5. Combine Pasta & Sauce
Toss your al dente linguini right into the pan. Cook it for 2–3 minutes to soak up all the flavor, then stir in 3 more tbsp of butter and a little more olive oil.
6. Final Touches
Add more parsley and chili flakes. Toss everything together until you’ve got a creamy, silky sauce. Return the clams to the pan and finish with a squeeze of lemon juice and a pinch of salt.

💡 Tips for Perfect Linguini & Clams
- Use fresh clams if possible. Frozen clams work in a pinch but fresh ones give the best flavor.
- Don’t overcook the clams. As soon as they open, take them off the heat.
- White wine matters. Use something dry and drinkable—like Pinot Grigio or Sauvignon Blanc. Not cooking wine!
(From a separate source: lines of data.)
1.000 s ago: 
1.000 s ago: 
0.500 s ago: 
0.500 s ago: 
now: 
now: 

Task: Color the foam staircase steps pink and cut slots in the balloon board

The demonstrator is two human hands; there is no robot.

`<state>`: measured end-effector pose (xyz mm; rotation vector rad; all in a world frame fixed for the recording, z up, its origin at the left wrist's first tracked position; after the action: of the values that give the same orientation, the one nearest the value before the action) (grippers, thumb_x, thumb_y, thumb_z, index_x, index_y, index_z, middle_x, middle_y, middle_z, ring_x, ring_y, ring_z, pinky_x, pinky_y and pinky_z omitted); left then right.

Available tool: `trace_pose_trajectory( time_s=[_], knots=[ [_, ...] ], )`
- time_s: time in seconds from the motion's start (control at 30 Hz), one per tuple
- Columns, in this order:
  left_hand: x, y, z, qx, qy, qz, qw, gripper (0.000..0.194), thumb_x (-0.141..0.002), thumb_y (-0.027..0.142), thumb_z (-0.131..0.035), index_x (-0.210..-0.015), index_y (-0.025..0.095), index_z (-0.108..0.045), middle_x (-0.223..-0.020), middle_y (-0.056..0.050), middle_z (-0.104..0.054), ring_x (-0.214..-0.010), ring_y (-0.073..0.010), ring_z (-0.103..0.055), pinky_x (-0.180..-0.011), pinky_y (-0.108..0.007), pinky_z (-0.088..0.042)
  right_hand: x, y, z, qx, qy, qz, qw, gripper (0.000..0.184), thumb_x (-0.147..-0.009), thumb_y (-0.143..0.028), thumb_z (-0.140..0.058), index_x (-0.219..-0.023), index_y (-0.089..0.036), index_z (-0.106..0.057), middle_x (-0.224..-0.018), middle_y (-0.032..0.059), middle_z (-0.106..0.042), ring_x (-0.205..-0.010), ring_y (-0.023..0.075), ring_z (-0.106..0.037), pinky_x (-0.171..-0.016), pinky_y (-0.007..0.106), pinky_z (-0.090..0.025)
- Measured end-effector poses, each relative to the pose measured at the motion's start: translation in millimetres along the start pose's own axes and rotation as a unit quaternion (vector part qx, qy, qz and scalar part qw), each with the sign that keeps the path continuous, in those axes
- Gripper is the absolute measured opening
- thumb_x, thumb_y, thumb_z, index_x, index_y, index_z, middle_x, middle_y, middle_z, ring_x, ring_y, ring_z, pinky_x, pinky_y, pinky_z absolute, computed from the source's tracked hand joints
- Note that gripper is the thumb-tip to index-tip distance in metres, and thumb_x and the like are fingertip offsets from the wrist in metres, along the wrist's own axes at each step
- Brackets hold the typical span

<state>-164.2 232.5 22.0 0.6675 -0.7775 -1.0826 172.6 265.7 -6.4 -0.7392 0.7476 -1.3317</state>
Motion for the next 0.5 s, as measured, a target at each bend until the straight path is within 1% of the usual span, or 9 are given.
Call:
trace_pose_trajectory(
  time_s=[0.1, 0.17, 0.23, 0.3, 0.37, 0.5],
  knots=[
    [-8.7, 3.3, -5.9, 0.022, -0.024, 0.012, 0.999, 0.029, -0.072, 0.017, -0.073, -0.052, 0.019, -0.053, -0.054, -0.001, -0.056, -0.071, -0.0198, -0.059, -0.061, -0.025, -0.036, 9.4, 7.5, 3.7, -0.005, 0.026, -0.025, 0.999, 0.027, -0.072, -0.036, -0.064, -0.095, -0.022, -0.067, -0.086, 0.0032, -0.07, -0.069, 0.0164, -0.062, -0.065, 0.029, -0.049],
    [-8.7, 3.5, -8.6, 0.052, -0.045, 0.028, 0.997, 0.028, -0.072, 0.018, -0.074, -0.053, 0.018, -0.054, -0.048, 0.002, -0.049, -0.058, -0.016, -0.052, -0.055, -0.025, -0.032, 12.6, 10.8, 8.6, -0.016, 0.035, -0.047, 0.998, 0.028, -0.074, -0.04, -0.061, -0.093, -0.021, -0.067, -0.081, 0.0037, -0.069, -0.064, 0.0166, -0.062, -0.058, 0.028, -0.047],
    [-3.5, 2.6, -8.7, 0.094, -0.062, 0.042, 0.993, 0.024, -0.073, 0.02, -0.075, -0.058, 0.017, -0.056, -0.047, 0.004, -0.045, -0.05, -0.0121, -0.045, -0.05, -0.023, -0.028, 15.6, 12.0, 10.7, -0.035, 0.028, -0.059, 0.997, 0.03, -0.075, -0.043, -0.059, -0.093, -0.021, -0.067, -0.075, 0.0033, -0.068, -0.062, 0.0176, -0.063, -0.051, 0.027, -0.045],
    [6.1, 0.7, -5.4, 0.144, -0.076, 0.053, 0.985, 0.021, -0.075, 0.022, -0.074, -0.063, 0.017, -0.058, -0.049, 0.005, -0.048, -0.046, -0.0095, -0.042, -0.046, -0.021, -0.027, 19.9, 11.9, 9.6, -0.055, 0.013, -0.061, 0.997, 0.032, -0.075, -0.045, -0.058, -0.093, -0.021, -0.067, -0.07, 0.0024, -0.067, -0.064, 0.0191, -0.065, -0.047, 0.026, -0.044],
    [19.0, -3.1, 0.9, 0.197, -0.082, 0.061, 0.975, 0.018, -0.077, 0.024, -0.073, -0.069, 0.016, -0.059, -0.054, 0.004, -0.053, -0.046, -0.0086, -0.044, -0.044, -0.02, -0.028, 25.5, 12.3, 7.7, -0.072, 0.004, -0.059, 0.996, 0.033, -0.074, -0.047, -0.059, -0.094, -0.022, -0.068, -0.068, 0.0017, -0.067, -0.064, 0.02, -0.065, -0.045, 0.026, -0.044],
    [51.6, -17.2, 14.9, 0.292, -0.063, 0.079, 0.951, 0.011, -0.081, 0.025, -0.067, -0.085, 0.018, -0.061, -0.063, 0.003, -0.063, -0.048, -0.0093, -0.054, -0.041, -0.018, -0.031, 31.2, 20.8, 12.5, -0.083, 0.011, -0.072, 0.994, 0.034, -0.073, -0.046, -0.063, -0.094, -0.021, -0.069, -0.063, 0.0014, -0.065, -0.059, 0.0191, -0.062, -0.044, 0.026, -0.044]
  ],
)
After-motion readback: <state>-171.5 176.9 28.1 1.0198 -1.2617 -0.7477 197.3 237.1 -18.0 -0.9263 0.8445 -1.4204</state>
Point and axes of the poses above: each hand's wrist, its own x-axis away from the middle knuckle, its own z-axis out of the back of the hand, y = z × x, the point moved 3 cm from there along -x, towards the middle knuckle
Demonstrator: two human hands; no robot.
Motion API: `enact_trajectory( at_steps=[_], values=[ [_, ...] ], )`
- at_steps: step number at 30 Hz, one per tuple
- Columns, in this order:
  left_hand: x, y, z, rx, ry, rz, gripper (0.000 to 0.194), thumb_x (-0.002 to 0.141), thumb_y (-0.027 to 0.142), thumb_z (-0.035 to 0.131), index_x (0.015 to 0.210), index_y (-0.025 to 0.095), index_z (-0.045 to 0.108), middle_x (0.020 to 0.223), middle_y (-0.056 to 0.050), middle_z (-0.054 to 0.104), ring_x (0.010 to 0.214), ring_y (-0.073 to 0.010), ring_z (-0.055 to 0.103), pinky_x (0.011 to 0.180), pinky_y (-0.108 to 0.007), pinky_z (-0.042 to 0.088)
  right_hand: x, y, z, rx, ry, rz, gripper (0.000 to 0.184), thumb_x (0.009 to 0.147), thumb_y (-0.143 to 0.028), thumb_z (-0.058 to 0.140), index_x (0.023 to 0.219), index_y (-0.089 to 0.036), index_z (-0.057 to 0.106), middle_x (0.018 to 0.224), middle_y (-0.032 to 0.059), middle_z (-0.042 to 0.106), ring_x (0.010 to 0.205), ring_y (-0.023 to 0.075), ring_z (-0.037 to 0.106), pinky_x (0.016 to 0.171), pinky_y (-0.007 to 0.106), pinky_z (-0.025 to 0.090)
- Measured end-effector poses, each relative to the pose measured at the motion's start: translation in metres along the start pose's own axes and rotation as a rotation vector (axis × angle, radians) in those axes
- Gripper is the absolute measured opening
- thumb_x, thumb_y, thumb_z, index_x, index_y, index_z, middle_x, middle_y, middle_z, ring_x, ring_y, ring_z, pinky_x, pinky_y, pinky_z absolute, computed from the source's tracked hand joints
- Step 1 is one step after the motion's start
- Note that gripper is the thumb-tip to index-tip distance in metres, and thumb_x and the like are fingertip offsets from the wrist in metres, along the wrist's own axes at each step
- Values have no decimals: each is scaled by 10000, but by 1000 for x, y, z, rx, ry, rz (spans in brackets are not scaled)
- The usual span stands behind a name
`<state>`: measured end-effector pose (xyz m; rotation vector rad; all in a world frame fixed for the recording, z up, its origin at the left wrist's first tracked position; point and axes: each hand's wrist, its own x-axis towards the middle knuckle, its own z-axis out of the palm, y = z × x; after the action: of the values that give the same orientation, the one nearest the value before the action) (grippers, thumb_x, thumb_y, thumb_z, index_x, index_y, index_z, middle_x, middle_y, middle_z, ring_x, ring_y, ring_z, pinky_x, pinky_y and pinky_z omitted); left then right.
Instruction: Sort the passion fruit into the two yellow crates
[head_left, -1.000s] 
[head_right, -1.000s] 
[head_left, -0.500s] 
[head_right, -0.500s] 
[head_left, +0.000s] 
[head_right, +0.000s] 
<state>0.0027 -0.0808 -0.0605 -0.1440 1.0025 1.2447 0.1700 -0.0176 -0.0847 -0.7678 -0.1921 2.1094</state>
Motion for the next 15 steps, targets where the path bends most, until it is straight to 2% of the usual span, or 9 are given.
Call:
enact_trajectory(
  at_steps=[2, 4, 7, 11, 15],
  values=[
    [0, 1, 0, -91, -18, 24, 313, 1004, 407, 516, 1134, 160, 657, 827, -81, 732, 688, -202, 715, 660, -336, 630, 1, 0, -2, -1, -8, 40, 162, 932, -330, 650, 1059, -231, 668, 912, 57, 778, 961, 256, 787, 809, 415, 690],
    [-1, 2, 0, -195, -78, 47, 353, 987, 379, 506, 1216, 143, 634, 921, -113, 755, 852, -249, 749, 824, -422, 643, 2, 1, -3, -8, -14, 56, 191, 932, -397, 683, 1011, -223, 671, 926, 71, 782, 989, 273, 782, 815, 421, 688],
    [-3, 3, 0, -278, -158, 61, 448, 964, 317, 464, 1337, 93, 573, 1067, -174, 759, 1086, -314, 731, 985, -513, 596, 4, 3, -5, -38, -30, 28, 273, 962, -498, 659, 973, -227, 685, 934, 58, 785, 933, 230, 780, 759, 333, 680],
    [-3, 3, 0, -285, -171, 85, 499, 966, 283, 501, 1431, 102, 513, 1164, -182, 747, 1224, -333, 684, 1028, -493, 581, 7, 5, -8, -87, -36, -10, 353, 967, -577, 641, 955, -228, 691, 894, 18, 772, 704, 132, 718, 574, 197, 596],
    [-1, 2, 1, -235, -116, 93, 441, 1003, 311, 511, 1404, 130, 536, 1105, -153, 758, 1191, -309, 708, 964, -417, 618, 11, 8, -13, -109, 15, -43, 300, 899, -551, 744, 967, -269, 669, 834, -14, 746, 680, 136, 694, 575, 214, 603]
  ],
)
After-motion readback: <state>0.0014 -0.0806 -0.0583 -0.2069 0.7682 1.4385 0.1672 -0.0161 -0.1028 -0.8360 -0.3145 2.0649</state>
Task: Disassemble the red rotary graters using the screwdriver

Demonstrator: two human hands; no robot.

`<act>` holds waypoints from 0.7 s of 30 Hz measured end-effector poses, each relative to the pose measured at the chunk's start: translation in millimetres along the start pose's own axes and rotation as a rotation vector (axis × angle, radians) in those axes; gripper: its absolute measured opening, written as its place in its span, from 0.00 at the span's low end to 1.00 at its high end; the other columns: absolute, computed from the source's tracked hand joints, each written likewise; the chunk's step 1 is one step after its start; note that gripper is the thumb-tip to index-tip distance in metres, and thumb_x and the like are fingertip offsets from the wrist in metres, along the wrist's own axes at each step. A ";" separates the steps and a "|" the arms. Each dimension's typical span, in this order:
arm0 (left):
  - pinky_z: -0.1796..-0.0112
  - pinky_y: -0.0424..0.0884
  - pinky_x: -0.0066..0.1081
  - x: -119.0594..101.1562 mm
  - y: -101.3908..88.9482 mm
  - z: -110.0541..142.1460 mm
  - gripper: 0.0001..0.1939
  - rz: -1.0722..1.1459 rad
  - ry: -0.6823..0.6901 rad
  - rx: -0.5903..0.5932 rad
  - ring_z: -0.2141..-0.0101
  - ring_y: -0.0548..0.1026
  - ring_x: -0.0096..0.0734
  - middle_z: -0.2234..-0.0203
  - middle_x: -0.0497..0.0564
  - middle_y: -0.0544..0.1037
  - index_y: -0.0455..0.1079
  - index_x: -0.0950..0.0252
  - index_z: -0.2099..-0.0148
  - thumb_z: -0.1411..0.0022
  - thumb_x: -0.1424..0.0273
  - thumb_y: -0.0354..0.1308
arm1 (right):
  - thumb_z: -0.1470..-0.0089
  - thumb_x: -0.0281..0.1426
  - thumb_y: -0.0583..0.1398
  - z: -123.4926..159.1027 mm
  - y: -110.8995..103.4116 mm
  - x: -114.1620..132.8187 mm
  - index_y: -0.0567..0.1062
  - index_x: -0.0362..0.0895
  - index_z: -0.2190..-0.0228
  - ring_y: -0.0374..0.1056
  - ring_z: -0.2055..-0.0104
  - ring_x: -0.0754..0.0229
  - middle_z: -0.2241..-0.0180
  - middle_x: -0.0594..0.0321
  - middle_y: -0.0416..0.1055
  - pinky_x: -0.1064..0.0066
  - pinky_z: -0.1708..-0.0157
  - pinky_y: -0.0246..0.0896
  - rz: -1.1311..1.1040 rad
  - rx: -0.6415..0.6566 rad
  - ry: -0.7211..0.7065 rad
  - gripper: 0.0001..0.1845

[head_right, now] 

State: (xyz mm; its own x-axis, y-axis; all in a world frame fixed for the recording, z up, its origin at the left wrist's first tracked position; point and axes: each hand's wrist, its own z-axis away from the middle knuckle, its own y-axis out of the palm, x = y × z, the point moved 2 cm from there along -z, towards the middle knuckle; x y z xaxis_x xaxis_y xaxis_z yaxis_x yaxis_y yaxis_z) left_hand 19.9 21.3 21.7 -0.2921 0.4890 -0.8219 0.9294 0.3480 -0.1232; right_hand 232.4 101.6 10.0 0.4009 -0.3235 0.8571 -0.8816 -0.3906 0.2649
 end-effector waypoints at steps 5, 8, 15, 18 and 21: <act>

- Fresh herbs = magic. Don’t skip the parsley. It brightens everything up.
🥂 What to Serve With It
This dish is a star on its own, but if you want to round it out:
- Crusty sourdough bread – perfect for scooping up that buttery sauce
- Simple arugula salad with lemon and olive oil
- Glass of chilled white wine (just use the one you cooked with!)
🤩 Why This Recipe Works
- One pan + one pot = minimal cleanup
- Elegant but unfussy – it’s special enough for date night but easy enough for a Tuesday
- Ready in under 30 minutes
- It’s rich, salty, garlicky, briny, buttery… everything you want in one dreamy bite
📦 Storing & Reheating
Clam pasta is best fresh, but leftovers can be stored in an airtight container in the fridge for up to 1 day. To reheat, add a splash of broth or water in a pan to loosen the sauce and warm gently over low heat.